D’après lui, ce sont deux aspects de l’œuvre que percevra son spectateur, d’abord une impression visuelle, suivie d’une impression gustative. La reproduction d’un goût, sans l’apparence, ne serait ainsi pas constitutive de contrefaçon. L’inverse en revanche n’est pas certain : la reproduction visuelle de l’œuvre, sans que le goût ne soit reproduit pourrait certainement être constitutive de contrefaçon puisque, nous allons l’évoquer, l’apparence visuelle originale est protégeable en elle‐même.

C’est ainsi que, la preuve de la reproduction du visuel serait aisément rapportable, celle du goût quant à elle serait plus complexe et subjective. Il serait donc facile de faire cesser des actes de contrefaçon visuelle d’une œuvre gastronomique, mais presque impossible de démontrer la reproduction du goût de cette œuvre.
Cette preuve serait plus facilement rapportable si l’on considère qu’un goût est l’application d’une méthode : la réunion d’ingrédients, dans une certaine quantité, suivant une certaine chronologie, avec un certain temps de cuisson, etc. Le goût est en réalité contenu dans la méthode de conception et de reproduction : la recette.
Pour constater la contrefaçon, il suffira de comparer l’aspect visuel et la recette (encore faut-il que cela fasse l’objet d’une recette écrite suffisamment précise de laquelle découle la détermination d’un goût).

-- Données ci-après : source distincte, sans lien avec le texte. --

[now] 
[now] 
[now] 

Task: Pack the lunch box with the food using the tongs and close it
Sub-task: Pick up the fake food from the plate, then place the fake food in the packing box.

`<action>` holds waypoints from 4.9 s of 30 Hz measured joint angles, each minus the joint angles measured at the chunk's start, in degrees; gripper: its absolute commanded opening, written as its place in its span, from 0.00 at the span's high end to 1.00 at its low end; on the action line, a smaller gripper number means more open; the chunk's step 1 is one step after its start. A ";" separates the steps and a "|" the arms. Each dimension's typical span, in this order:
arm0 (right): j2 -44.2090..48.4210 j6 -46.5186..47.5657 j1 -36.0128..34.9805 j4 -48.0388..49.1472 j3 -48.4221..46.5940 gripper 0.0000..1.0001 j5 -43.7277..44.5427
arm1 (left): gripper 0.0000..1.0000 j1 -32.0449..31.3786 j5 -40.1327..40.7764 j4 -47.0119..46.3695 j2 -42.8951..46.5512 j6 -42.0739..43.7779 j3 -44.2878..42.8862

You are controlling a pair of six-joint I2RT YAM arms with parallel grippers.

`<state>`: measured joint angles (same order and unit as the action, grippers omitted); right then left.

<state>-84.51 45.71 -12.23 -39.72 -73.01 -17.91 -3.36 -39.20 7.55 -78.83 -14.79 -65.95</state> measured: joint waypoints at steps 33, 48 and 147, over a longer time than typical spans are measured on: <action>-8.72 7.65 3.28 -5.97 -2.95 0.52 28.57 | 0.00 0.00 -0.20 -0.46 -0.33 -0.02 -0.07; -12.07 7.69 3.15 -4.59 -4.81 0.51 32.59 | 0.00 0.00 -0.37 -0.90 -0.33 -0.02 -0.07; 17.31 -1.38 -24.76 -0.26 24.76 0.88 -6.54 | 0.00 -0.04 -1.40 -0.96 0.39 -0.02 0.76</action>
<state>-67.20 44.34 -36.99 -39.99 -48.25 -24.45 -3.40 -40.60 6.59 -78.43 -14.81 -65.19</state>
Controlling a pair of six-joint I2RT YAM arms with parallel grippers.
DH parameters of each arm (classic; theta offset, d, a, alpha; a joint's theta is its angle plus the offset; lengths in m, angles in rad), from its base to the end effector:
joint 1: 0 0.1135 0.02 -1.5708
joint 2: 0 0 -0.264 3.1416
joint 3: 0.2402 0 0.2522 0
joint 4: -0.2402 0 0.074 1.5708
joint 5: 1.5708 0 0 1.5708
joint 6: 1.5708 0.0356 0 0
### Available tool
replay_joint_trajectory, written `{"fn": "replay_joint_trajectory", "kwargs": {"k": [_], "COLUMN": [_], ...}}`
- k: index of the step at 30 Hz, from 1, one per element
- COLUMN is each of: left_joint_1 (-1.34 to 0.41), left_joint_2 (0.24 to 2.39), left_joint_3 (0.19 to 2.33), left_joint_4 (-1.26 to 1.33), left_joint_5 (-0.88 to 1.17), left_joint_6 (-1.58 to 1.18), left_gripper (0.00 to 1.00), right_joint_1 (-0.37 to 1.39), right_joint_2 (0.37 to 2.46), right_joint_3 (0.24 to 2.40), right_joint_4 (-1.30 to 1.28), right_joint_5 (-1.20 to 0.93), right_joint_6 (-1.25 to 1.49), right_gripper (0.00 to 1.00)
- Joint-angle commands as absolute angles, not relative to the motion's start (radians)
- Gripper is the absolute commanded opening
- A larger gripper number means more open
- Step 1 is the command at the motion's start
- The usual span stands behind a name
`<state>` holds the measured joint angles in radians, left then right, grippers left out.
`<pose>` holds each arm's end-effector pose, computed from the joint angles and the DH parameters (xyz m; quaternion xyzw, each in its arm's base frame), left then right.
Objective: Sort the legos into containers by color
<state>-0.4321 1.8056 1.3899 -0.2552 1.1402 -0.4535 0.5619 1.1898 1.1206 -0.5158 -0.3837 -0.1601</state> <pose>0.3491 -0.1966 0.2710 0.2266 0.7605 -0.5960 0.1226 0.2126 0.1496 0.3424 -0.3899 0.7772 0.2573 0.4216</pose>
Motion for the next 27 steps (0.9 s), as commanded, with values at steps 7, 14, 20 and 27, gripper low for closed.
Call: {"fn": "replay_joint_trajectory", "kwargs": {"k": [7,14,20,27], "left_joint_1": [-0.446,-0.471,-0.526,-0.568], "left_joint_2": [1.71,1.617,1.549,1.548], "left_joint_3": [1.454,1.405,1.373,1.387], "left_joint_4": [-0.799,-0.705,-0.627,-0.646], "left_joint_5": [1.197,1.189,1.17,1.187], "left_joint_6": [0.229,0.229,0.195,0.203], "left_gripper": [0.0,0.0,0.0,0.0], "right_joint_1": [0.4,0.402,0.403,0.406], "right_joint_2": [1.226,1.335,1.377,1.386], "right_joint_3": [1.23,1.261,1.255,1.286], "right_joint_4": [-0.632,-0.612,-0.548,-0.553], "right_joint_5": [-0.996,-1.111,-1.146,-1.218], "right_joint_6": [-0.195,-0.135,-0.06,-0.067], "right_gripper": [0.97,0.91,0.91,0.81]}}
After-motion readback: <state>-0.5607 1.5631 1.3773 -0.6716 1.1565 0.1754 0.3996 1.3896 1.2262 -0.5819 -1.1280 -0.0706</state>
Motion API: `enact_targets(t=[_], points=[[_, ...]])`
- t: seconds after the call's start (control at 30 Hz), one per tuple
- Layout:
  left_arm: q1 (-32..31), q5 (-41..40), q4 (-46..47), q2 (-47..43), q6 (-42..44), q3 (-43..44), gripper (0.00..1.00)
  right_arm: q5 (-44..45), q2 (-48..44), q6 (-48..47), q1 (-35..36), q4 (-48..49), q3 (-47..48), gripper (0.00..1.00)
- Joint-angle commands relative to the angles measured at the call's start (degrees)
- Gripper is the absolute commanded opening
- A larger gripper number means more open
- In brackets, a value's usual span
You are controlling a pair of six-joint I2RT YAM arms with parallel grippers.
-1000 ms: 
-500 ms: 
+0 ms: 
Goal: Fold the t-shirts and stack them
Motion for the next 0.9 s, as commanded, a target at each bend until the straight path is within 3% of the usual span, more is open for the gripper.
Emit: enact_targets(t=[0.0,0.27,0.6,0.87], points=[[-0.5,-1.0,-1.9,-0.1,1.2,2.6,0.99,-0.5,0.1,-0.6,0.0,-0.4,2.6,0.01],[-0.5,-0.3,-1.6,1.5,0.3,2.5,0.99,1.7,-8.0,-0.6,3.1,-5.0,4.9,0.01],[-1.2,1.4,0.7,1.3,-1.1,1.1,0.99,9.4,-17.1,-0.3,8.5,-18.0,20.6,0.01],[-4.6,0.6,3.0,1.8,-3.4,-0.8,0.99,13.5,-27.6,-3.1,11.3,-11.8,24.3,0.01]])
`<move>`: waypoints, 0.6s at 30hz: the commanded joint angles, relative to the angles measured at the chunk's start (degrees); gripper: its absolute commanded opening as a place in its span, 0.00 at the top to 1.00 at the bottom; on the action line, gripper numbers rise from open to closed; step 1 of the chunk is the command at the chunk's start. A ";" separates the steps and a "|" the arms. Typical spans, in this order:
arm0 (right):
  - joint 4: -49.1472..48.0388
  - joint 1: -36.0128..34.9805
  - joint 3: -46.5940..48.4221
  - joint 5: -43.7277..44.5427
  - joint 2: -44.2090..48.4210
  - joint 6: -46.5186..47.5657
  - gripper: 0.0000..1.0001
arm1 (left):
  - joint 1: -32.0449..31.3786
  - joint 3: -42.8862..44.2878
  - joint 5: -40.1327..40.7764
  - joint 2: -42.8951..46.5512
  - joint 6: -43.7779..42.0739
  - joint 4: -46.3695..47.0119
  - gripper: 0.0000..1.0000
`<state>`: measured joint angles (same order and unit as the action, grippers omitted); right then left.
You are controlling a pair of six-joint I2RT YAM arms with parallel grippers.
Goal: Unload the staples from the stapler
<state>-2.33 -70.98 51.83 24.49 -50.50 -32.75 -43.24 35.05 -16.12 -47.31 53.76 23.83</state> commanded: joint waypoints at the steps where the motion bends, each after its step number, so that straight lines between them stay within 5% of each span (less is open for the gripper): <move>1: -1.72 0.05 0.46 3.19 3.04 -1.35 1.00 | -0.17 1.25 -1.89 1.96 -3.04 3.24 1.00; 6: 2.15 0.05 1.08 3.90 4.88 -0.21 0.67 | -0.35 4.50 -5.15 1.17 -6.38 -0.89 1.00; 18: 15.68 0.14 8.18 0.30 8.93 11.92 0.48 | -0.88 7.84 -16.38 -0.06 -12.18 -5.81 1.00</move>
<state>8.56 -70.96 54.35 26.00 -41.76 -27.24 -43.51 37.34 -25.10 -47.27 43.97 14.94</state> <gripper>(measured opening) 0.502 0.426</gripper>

Cette protection ne serait amenée, grâce aux exigences du livre premier du Code de la propriété intellectuelle, qu’à protéger une quantité restreinte d’œuvres gastronomiques, ou en tout cas une minorité des réalisations culinaires.
Comme en matière de brevet, les chefs seraient sans doute plus enclins à partager leurs « secrets » si les œuvres gastronomiques pour lesquelles ils ont été développés sont, en elles‐mêmes, protégées.
Ainsi, pour que ces « œuvres culinaires » bénéficient d’une protection, nul besoin de légiférer, il suffit que la jurisprudence entérine le raisonnement ici présenté.

II. Absence de protection pour la saveur.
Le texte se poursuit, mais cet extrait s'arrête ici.